Mère, c'est une catastrophe totalement inattendue. Ningxin a fait de son mieux, mais sa survie ne dépend pas d'elle. Mère, veillez sur Ningxin du ciel. Dongfang Ningxin ferma les yeux et pria en silence.

« Prince Xue, vous êtes arrivé à destination. » À cet instant, Dongfang Ningxin entendit une voix arrogante et menaçante. En tendant l'oreille, elle réalisa que plusieurs personnes s'approchaient.

« Ah bon ? » La voix autoritaire était empreinte d'un froid dédain.

« Tuez-les tous, ne laissez aucun survivant ! » C’est peut-être l’attitude arrogante de Xue Tian’ao qui a provoqué la colère des gens, car sa voix vicieuse a retenti sans un mot avant même que le combat ne commence.

Les bruits des combats parvenaient de l'extérieur. Dongfang Ningxin, impassible, restait assise, le dos droit. La victoire ou la défaite lui importaient peu, et elle n'avait pas à s'en soucier inutilement

; ses inquiétudes n'y changeraient rien…

« Prince Xue, cessez de vous battre inutilement. Vos gardes personnels sont presque tous morts. » Hahaha. La voix arrogante et suffisante de l'homme résonna. Cette fois, il avait amené trois fois plus d'hommes que Xue Tian'ao, tous des combattants aguerris. S'il ne pouvait pas ramener les restes de Xue Tian'ao, il n'aurait même pas eu besoin de revenir.

Et s'il parvient à terrasser ici la fierté de la dynastie Tianyao, alors il deviendra la nouvelle fierté de cette dynastie...

« Alors essayons. » Xue Tian'ao regarda le nombre croissant de cadavres au sol, puis bondit tel un dragon enroulé, plongeant et laissant une traînée de corps partout où son épée longue touchait le sol.

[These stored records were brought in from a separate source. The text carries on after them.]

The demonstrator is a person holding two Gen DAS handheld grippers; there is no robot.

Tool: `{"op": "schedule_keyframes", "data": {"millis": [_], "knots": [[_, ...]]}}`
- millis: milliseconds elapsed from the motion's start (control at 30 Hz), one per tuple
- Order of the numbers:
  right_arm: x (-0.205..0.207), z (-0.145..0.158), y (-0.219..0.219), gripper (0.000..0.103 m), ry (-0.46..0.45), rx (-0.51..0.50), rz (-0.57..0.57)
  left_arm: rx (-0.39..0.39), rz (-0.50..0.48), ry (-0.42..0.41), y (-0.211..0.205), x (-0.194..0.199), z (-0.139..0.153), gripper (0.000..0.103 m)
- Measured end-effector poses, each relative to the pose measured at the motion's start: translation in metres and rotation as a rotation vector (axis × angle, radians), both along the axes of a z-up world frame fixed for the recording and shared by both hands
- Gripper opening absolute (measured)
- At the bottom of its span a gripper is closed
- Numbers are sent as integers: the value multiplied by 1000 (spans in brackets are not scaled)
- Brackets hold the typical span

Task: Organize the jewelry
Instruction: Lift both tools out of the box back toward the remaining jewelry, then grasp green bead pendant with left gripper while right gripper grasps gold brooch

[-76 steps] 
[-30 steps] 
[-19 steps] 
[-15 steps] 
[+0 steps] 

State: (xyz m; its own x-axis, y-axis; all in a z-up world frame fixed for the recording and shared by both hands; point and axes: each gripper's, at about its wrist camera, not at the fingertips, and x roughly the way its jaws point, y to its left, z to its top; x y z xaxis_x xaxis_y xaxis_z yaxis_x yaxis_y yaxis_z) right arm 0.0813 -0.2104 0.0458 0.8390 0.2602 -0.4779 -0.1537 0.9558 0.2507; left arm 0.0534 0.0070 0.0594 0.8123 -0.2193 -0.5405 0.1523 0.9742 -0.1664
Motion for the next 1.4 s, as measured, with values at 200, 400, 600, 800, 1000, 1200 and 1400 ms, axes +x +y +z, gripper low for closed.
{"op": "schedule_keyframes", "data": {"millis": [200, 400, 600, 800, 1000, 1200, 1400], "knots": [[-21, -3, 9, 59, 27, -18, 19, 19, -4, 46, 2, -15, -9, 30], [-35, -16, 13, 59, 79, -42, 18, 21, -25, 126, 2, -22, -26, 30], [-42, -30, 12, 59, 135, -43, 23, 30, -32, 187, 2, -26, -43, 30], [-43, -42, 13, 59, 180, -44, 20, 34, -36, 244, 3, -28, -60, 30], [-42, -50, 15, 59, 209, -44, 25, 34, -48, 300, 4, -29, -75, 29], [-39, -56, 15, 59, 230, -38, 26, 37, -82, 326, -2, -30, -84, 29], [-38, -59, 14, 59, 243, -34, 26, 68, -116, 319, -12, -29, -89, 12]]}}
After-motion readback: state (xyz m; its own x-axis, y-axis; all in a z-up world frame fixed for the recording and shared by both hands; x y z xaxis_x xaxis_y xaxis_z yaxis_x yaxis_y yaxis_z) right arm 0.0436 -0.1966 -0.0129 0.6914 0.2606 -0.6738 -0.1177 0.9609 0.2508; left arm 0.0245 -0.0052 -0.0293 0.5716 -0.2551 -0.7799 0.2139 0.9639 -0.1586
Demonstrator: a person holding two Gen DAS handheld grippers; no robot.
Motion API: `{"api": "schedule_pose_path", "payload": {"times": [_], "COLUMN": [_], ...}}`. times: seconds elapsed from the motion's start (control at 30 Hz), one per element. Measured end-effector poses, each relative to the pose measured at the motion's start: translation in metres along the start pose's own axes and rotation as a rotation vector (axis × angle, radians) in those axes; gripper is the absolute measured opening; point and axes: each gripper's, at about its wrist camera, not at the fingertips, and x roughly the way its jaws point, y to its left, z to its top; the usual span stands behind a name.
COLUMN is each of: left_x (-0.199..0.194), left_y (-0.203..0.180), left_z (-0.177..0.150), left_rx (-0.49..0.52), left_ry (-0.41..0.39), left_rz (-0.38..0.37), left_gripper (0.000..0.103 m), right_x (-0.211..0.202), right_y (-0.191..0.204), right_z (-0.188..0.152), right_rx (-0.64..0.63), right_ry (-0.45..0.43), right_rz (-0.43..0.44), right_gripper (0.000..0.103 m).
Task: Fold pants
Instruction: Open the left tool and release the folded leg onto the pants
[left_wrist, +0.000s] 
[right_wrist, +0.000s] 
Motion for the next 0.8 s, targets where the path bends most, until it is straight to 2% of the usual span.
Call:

La fierté de la dynastie Tianyao est justifiée. Son acharnement meurtrier est sans égal. L'affronter n'est pas un signe d'incapacité, mais de pure absence de volonté.

La situation a basculé en un instant, mais Dongfang Ningxin, assise dans la calèche, n'en a rien su, ne sachant pas si c'était une confiance aveugle en Xue Tian'ao ou une confiance aveugle en elle-même...

020 otages

La force de Xue Tian'ao était légendaire, mais personne ne s'attendait à une telle puissance. Il se déplaçait comme une faux, semant la mort sur son passage. Bien sûr, lui-même n'était guère plus enviable.

Xue Tian'ao est un attaquant exceptionnel, mais un piètre défenseur. À un certain niveau, les maîtres n'ont plus besoin de se défendre. Cependant, face à un ennemi nombreux, la défense reste essentielle.

Bien qu'il n'ait laissé aucune défense, Xue Tian'ao avait croisé d'innombrables cadavres en chemin, mais lui-même était couvert de nombreuses blessures, dont certaines appartenaient à d'autres, mais la majeure partie du sang sur son corps était le sien.

L'orgueil de Tianyao a un prix élevé. Si les blessures de Dongfang Ningxin sont au visage, celles de Xue Tian'ao sont au corps. Couvert de cicatrices, Xue Tian'ao n'est pas en meilleure posture que Dongfang Ningxin...

« Xue Tian'ao, si je ne te tue pas aujourd'hui, je ne suis pas humain. » L'homme à la tête du groupe était furieux, voyant s'effondrer soudainement tout le groupe.